## The input

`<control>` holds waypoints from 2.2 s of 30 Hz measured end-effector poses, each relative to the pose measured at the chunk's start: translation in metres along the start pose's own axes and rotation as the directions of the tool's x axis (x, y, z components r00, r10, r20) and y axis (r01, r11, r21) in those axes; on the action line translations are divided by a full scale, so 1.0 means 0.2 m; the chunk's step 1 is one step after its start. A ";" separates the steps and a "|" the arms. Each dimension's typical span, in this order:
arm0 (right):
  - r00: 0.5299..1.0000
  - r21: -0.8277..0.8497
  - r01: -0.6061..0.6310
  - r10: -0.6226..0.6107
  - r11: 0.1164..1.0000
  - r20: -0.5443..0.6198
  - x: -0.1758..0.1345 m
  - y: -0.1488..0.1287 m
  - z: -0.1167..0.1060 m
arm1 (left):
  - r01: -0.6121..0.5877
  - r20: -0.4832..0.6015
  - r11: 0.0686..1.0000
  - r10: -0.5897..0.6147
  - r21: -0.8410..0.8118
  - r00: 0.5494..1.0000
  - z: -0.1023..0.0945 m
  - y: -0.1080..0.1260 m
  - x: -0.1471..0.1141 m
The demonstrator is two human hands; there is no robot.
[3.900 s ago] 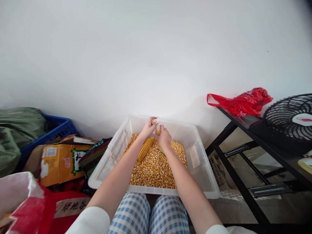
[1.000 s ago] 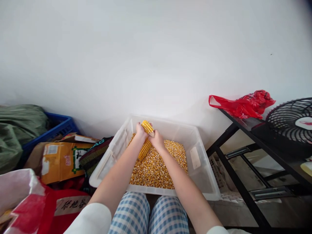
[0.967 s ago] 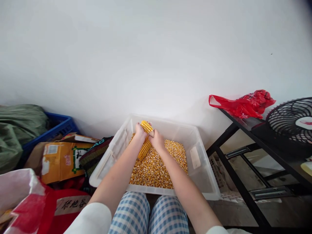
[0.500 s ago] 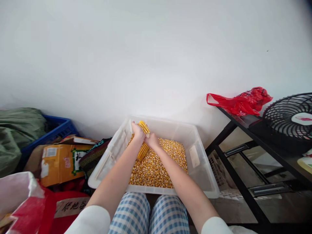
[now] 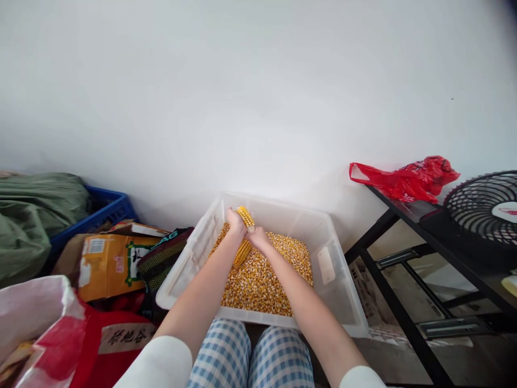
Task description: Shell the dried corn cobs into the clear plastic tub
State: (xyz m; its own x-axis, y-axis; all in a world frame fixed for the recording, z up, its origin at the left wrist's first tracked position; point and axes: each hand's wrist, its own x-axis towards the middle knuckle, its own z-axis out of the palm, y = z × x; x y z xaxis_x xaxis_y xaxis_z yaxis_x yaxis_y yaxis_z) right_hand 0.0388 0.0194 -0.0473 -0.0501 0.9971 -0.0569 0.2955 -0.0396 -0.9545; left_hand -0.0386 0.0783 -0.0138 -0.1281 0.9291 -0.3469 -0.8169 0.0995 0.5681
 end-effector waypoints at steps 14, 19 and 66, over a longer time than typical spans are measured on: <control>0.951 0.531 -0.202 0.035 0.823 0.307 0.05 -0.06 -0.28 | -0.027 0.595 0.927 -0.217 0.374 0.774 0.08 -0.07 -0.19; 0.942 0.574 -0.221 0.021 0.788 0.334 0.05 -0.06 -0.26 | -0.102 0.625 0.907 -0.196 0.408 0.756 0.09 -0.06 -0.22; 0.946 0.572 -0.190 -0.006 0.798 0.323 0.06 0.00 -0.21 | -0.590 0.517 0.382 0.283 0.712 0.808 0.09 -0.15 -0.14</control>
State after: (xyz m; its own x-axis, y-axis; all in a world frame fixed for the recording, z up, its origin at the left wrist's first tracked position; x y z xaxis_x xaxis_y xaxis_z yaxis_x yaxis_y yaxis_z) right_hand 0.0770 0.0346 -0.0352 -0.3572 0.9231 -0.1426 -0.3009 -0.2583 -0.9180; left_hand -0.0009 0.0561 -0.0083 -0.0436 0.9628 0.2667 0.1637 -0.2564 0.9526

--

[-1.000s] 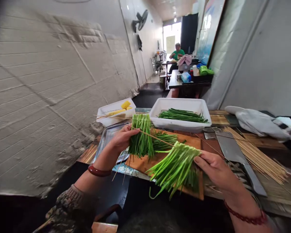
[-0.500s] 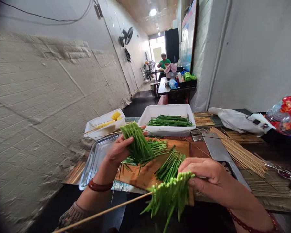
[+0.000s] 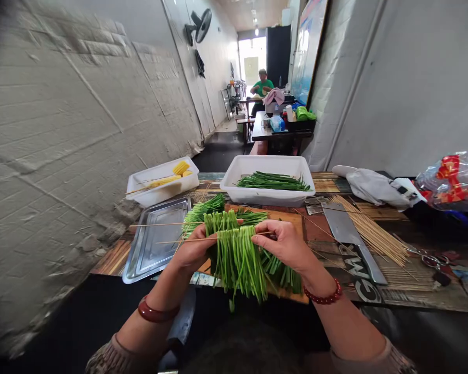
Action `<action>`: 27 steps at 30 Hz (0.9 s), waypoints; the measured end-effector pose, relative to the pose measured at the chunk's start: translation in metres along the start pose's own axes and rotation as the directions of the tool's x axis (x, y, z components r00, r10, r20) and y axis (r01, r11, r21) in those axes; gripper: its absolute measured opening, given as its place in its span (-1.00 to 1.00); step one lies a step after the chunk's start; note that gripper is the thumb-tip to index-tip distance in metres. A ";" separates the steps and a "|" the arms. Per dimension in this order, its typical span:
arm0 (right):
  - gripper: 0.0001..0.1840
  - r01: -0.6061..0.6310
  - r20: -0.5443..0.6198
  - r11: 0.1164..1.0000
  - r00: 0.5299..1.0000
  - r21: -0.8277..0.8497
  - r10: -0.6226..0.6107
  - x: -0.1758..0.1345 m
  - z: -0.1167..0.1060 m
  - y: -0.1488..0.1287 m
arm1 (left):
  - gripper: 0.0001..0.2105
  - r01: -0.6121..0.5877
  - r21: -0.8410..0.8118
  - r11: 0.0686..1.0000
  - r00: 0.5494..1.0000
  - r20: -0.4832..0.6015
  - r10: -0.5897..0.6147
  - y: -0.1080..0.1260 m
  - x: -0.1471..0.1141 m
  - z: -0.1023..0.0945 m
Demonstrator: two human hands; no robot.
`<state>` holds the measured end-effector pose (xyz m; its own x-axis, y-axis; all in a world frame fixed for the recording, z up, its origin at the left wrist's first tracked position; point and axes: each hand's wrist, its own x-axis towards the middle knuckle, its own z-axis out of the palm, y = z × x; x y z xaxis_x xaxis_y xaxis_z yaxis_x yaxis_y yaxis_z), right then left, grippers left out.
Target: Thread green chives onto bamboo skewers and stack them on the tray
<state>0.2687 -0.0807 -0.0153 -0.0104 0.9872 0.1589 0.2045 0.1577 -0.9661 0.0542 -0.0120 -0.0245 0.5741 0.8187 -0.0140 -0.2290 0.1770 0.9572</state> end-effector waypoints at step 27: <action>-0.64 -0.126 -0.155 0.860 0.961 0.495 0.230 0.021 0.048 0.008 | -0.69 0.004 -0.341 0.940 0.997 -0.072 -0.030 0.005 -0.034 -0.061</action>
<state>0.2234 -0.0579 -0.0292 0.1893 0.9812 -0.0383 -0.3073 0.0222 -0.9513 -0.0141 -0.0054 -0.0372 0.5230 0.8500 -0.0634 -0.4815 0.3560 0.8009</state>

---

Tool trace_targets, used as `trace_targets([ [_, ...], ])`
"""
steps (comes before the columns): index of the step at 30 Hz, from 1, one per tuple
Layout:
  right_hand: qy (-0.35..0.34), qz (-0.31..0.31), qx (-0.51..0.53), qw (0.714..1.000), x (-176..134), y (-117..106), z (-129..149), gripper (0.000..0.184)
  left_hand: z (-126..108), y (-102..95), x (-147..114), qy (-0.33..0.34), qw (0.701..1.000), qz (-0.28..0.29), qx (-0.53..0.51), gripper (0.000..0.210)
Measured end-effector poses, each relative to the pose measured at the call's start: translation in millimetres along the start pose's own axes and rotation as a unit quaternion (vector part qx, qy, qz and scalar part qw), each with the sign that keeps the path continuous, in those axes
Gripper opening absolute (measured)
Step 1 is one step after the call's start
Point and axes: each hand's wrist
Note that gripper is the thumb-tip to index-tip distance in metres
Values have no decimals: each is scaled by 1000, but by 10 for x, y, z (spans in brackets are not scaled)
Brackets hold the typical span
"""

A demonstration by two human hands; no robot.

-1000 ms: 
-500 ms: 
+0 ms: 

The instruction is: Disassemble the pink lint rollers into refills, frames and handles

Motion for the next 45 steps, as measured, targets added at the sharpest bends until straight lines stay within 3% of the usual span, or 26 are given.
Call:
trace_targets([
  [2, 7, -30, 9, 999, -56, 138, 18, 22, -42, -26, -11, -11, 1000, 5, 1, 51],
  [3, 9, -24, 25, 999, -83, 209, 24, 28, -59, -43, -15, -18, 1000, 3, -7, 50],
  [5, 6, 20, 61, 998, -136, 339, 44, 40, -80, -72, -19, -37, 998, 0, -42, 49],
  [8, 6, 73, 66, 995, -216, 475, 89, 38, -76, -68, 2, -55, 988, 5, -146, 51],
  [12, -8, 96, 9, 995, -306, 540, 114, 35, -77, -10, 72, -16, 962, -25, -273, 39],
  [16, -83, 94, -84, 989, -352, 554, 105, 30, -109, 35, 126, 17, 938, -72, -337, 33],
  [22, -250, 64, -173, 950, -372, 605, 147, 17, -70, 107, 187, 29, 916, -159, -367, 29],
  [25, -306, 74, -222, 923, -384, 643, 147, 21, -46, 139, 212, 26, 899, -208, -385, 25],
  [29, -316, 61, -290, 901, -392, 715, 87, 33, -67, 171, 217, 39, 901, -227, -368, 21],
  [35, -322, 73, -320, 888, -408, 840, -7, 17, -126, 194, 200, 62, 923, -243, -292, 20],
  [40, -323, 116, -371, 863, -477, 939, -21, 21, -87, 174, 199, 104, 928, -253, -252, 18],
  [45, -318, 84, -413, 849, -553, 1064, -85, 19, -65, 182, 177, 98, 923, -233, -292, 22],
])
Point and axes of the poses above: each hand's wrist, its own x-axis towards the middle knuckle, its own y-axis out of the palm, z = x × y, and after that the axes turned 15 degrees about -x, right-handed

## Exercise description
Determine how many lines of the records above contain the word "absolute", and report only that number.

## Answer space
2